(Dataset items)
++++++++++

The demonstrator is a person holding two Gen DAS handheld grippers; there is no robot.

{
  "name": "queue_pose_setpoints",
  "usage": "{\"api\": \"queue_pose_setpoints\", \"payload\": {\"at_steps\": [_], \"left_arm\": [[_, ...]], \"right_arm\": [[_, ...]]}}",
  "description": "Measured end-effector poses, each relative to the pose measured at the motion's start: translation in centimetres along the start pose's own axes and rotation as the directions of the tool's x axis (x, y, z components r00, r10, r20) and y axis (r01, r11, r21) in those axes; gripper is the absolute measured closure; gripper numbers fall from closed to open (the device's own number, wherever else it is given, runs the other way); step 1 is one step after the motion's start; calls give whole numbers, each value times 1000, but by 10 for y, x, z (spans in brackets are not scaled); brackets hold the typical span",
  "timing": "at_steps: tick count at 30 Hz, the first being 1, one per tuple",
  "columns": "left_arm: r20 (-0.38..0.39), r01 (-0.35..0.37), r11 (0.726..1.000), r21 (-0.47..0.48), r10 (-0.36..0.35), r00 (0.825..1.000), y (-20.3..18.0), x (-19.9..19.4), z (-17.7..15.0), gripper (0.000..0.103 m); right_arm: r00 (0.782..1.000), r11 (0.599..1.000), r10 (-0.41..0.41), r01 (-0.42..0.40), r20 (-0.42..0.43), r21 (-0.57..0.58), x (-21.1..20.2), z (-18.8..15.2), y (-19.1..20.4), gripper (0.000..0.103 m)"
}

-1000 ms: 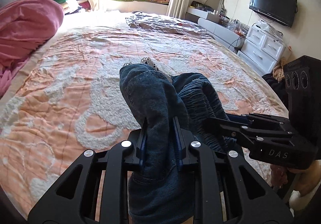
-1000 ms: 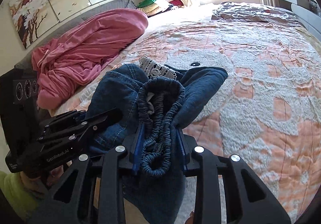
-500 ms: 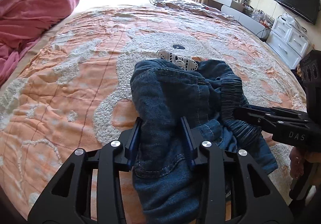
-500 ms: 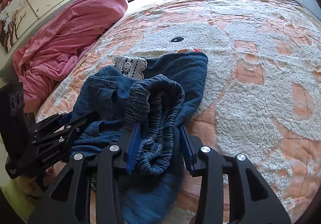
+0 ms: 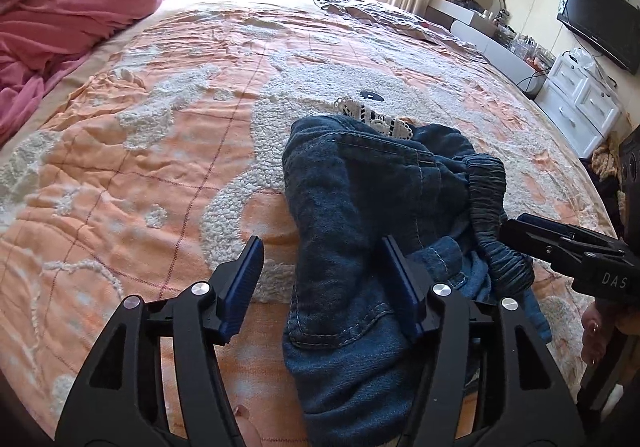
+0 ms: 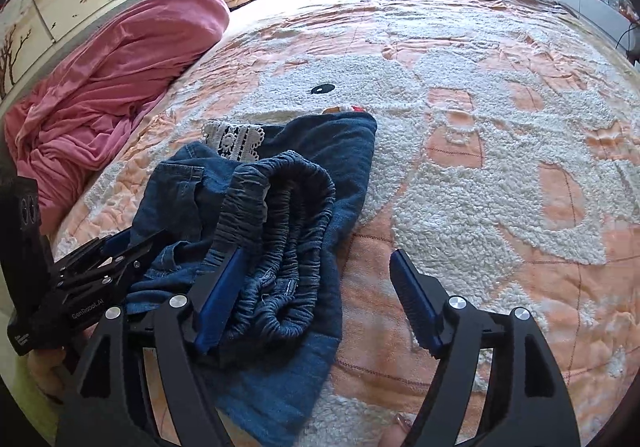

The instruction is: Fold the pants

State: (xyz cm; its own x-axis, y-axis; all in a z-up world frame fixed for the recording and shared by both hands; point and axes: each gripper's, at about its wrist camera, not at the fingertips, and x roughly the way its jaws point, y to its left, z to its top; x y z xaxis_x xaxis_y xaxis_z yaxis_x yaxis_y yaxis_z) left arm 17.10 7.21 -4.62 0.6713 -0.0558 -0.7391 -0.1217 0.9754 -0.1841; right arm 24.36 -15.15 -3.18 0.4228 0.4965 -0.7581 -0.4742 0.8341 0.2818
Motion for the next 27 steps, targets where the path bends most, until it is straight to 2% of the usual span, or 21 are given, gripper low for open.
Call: {"api": "queue_pose_setpoints", "payload": {"at_steps": [5, 7, 11, 15, 21, 27], "left_arm": [[10, -1, 1000, -5, 1, 1000, -1, -11, -1, 47], [13, 5, 1000, -6, -5, 1000, -1, -17, -1, 42], [31, 6, 1000, -1, -6, 1000, -4, -35, -2, 34], [49, -2, 1000, 4, 2, 999, -5, -53, -5, 21], [70, -1, 1000, 22, 0, 998, -13, -78, -14, 10], [103, -12, 998, 57, 6, 995, -25, -104, -26, 10]], "right_arm": [[1000, 1000, -5, 5, 26, -20, -15, -6, 4, 28], [999, 1000, -7, 8, 39, -25, -21, -8, 5, 22], [997, 999, -8, 12, 79, -51, -40, -15, 11, 19], [990, 998, -4, 14, 144, -68, -65, -21, 17, 13], [976, 997, 13, 4, 218, -79, -100, -27, 20, 7], [967, 997, 10, 10, 255, -80, -128, -40, 23, 5]]}}
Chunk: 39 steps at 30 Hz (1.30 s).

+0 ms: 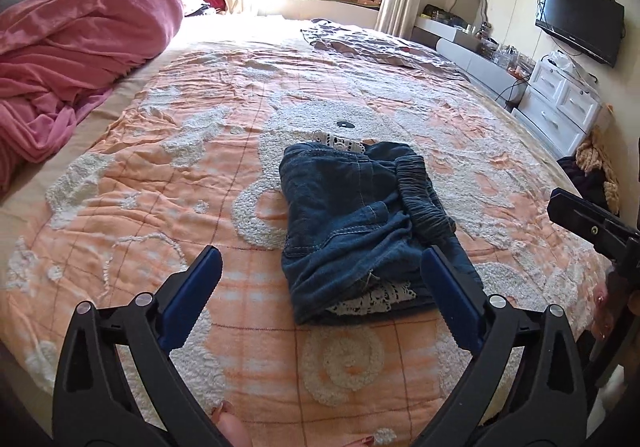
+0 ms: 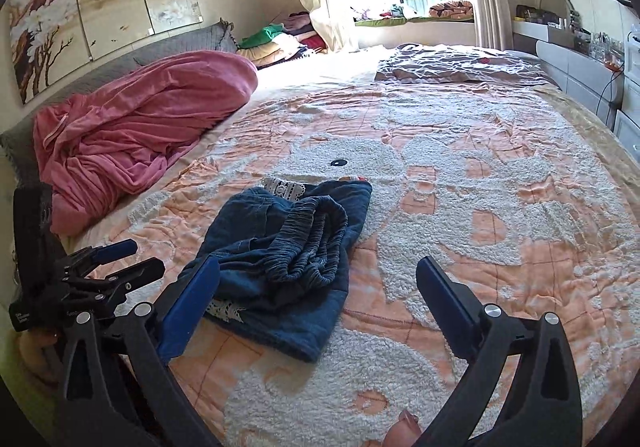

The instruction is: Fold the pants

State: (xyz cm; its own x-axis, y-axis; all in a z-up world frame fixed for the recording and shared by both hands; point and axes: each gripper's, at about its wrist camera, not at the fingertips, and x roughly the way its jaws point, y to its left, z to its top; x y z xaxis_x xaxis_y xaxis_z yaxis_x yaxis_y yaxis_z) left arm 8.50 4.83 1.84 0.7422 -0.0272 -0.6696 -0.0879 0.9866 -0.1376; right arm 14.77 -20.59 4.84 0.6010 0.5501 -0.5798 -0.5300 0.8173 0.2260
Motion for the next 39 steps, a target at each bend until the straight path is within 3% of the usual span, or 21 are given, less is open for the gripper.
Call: {"api": "queue_pose_setpoints", "payload": {"at_steps": [9, 16, 29, 39], "left_arm": [[10, -23, 999, 38, 23, 1000, -13, -32, -25, 10], [-29, 26, 1000, -7, -26, 999, -14, -41, -48, 10], [-50, 9, 1000, -2, -9, 999, -15, -37, -66, 10], [-65, 11, 1000, -16, -12, 998, -15, -33, -72, 10]], "right_arm": [[1000, 999, -9, 9, 14, -41, -40, -20, 12, 5], [1000, 1000, -7, 7, -9, -9, -52, -42, 11, 5], [995, 995, -88, 86, -50, -45, -49, -79, 17, 5], [994, 995, -86, 83, -59, -54, -42, -83, 24, 5]]}}
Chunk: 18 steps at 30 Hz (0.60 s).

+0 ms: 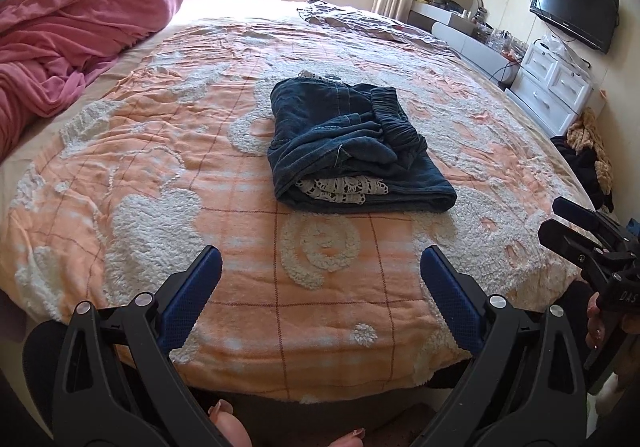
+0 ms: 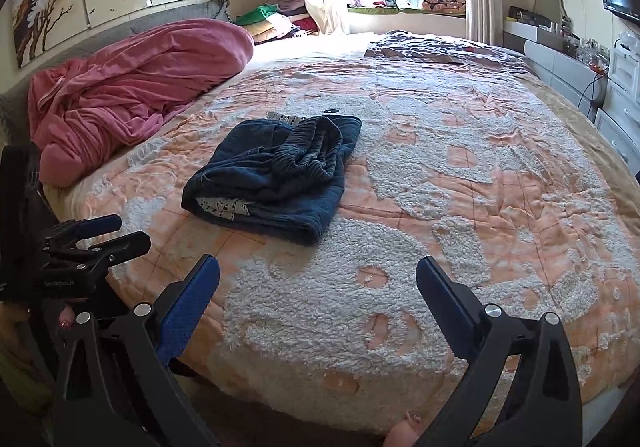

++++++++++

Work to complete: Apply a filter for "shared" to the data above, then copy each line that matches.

Output of the task:
State: (xyz cm; its own x-axis, y-axis; all in a z-up world frame fixed for the recording and shared by both hands; point and axes: each gripper's, at about its wrist camera, not at the fingertips, and x roughly the way its jaws point, y to its left, z to its top; x y z xaxis_x xaxis_y xaxis_z yaxis_x yaxis_y yaxis_z) left arm 17.10 7.21 -4.62 0.6713 -0.0558 -0.7391 -0.1217 0.9754 -0.1841; right arm 24.36 -15.15 -3.18 0.4228 0.4965 -0.7581 -0.4742 0.8341 0.2818
State: (xyz cm; its own x-axis, y-axis; all in a z-up world frame fixed for the recording and shared by both hands; point and axes: each gripper's, at about its wrist camera, not at the fingertips, and x roughly the way its jaws point, y to its left, z to its top; x y z xaxis_x xaxis_y xaxis_z yaxis_x yaxis_y yaxis_z) left arm 8.50 4.83 1.84 0.7422 -0.0272 -0.6696 -0.0879 0.9866 -0.1376; right arm 14.77 -20.59 4.84 0.6010 0.5501 -0.5798 -0.5300 0.8173 0.2260

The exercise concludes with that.